TASK OBJECTIVE: Of the entries below, copy only those lines that contain the word "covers".

Data excerpts:
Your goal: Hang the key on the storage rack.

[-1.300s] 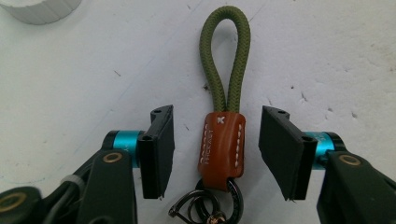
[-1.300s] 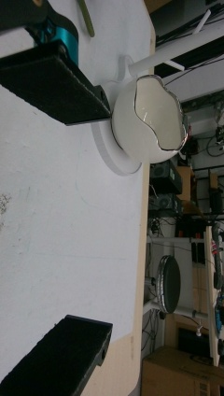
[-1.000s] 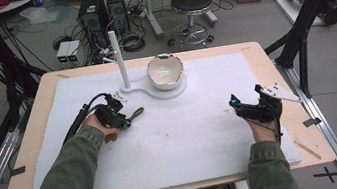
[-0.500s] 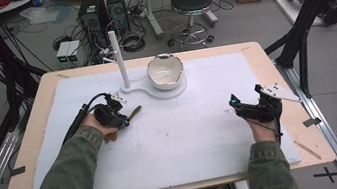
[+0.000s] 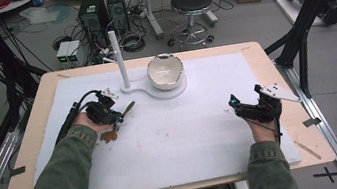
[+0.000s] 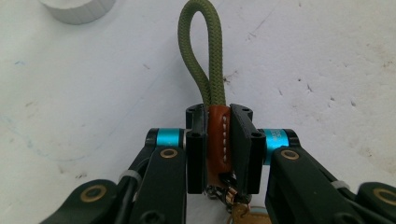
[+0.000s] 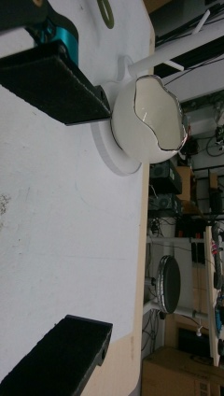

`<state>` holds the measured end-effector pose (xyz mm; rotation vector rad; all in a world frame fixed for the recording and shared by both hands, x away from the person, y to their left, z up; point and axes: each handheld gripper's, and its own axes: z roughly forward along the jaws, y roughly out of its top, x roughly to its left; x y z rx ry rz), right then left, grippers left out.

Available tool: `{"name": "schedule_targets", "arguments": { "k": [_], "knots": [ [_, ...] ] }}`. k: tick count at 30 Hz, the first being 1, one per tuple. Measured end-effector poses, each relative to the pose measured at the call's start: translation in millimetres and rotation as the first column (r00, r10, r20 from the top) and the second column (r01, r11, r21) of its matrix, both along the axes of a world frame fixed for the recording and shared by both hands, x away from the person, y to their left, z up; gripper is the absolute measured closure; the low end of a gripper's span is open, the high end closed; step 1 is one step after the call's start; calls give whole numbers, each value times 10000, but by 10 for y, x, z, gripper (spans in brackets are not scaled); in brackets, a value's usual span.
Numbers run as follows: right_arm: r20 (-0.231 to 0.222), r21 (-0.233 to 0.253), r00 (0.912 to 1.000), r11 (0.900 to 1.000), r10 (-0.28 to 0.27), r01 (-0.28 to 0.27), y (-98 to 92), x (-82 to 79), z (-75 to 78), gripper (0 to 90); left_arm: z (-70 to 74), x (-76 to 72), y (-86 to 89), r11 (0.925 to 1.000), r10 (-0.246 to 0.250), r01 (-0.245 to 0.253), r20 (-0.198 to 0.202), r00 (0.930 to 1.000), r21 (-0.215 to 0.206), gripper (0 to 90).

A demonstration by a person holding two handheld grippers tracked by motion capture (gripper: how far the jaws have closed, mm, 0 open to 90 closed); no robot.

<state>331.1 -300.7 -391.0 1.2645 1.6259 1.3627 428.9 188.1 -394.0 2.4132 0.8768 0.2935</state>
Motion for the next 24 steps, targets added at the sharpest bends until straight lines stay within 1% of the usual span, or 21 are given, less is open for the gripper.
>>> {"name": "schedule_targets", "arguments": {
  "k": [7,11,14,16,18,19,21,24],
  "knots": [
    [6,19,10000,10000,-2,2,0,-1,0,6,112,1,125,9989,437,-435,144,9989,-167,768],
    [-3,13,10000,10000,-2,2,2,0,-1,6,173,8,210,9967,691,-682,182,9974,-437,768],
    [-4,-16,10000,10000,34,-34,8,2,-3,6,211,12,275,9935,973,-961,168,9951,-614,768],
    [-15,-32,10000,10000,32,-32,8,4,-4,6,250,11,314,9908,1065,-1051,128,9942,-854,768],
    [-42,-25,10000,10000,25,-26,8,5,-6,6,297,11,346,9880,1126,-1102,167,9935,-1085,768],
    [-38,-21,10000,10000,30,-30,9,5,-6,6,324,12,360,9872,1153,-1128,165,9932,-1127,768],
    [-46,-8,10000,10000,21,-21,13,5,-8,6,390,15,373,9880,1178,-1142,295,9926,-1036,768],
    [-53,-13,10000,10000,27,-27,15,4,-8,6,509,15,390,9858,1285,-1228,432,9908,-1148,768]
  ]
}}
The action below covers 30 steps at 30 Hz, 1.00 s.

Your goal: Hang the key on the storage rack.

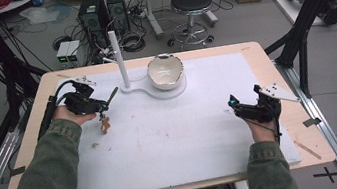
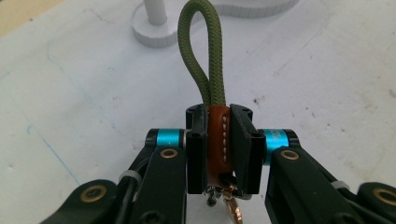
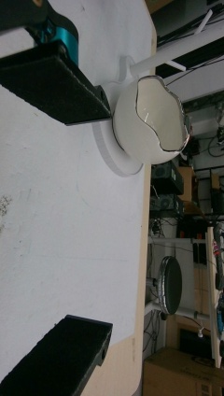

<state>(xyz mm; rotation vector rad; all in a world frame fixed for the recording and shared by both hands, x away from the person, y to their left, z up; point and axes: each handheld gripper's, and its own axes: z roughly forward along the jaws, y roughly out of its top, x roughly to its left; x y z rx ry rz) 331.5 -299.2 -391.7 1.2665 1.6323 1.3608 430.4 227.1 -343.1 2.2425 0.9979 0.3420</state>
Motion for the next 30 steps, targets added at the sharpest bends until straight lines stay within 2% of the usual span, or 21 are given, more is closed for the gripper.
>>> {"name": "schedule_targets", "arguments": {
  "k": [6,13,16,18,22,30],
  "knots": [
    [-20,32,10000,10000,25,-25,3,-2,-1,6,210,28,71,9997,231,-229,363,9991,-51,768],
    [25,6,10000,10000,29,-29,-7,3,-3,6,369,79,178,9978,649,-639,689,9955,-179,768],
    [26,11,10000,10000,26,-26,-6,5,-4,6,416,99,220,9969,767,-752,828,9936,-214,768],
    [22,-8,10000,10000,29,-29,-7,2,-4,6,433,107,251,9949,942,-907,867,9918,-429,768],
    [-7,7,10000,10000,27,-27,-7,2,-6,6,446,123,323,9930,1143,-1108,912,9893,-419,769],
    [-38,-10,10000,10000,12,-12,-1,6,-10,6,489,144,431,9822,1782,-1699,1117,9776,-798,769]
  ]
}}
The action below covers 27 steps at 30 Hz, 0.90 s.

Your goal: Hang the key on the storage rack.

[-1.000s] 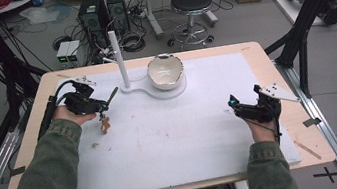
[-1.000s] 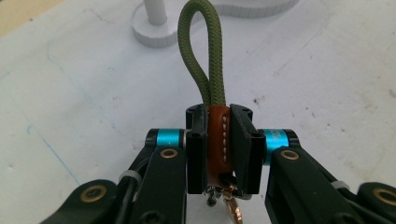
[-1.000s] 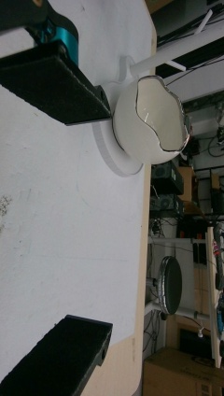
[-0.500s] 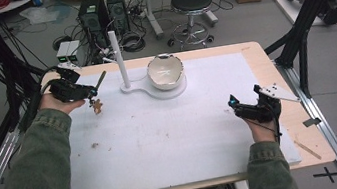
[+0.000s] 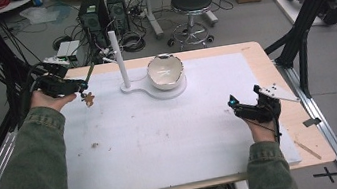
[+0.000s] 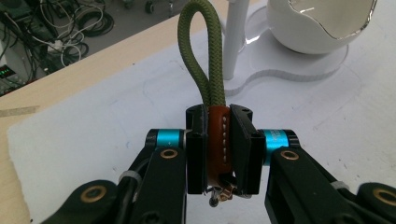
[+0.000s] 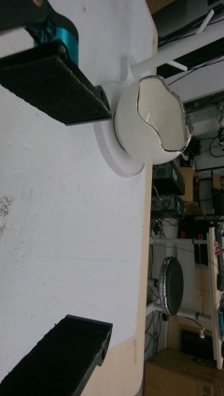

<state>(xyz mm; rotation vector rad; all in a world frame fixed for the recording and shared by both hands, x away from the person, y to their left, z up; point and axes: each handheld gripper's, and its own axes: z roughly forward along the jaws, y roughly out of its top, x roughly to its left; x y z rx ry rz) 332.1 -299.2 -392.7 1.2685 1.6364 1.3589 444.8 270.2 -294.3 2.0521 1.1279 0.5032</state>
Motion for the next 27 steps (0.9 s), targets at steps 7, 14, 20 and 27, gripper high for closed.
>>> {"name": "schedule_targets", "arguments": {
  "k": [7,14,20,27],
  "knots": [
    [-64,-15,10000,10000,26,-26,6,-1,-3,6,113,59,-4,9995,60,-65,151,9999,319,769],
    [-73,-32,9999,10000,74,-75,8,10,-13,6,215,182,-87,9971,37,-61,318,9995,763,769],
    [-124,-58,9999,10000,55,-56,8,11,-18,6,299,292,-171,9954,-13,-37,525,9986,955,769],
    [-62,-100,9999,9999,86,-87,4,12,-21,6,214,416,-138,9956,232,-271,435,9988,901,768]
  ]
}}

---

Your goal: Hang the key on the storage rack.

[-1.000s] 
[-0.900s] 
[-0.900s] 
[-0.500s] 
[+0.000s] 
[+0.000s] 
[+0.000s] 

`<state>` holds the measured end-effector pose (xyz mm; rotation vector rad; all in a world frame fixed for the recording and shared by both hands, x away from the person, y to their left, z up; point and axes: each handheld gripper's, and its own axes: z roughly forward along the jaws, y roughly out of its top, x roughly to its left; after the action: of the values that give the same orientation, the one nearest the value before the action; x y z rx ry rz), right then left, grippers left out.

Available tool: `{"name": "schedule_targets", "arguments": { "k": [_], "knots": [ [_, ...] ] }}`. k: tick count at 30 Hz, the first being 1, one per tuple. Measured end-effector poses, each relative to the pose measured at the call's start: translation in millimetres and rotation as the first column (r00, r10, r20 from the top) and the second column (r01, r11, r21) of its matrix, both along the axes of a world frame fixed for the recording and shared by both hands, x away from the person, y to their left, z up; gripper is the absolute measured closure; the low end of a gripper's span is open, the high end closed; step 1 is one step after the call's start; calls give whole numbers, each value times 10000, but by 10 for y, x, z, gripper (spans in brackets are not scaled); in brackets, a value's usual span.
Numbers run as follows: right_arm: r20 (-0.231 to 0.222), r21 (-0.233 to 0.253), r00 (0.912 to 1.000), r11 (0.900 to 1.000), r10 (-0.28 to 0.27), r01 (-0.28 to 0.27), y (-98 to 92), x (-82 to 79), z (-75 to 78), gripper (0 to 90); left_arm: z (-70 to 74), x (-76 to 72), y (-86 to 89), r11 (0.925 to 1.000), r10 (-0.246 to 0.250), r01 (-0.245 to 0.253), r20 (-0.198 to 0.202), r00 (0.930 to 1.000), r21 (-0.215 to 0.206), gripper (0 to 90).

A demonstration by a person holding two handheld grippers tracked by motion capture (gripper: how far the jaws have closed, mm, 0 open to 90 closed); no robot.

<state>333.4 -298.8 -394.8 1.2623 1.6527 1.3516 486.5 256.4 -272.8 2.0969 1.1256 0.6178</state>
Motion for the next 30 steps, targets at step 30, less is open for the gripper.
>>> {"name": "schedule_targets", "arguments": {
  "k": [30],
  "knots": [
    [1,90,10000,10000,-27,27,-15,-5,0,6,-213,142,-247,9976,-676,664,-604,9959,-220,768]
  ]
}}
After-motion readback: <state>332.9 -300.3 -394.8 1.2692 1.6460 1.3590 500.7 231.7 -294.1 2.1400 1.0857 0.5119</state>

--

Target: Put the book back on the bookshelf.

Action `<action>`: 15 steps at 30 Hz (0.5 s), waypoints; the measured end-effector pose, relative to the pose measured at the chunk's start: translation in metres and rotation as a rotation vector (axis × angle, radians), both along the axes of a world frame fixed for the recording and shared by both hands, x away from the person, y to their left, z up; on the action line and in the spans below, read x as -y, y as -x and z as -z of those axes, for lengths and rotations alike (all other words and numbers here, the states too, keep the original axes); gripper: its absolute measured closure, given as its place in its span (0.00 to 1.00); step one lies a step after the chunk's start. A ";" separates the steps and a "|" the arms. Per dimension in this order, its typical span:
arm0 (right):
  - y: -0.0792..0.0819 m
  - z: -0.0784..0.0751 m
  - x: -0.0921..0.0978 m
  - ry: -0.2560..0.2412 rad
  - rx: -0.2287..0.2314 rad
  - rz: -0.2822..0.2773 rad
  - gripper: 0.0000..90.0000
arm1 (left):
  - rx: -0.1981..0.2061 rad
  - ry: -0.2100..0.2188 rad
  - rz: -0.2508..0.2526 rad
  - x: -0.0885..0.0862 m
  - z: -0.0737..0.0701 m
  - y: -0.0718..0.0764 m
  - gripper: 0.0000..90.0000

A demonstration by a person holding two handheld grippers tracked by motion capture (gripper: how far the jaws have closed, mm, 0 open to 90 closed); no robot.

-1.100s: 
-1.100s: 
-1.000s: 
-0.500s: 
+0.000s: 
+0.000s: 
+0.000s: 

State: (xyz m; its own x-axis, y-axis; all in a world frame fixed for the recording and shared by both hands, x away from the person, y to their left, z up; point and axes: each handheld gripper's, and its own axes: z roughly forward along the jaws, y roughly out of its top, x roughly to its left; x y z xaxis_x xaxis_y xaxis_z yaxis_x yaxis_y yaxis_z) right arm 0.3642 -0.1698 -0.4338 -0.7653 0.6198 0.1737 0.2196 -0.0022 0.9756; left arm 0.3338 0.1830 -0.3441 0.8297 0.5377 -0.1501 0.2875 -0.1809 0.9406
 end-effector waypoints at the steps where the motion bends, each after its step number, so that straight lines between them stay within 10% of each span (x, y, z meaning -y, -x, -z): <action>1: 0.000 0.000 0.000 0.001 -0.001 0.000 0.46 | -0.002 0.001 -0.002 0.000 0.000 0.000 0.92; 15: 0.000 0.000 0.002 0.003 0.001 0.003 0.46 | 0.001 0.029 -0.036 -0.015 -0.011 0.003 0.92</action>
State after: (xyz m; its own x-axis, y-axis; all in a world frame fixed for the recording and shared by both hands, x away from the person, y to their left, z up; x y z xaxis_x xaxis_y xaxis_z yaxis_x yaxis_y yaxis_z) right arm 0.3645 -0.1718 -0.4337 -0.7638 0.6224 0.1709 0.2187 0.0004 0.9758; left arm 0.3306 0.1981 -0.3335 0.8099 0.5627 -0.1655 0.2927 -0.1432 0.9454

OUTPUT:
The action below covers 30 steps at 30 Hz, 1.00 s.
The action below covers 27 steps at 30 Hz, 0.90 s.

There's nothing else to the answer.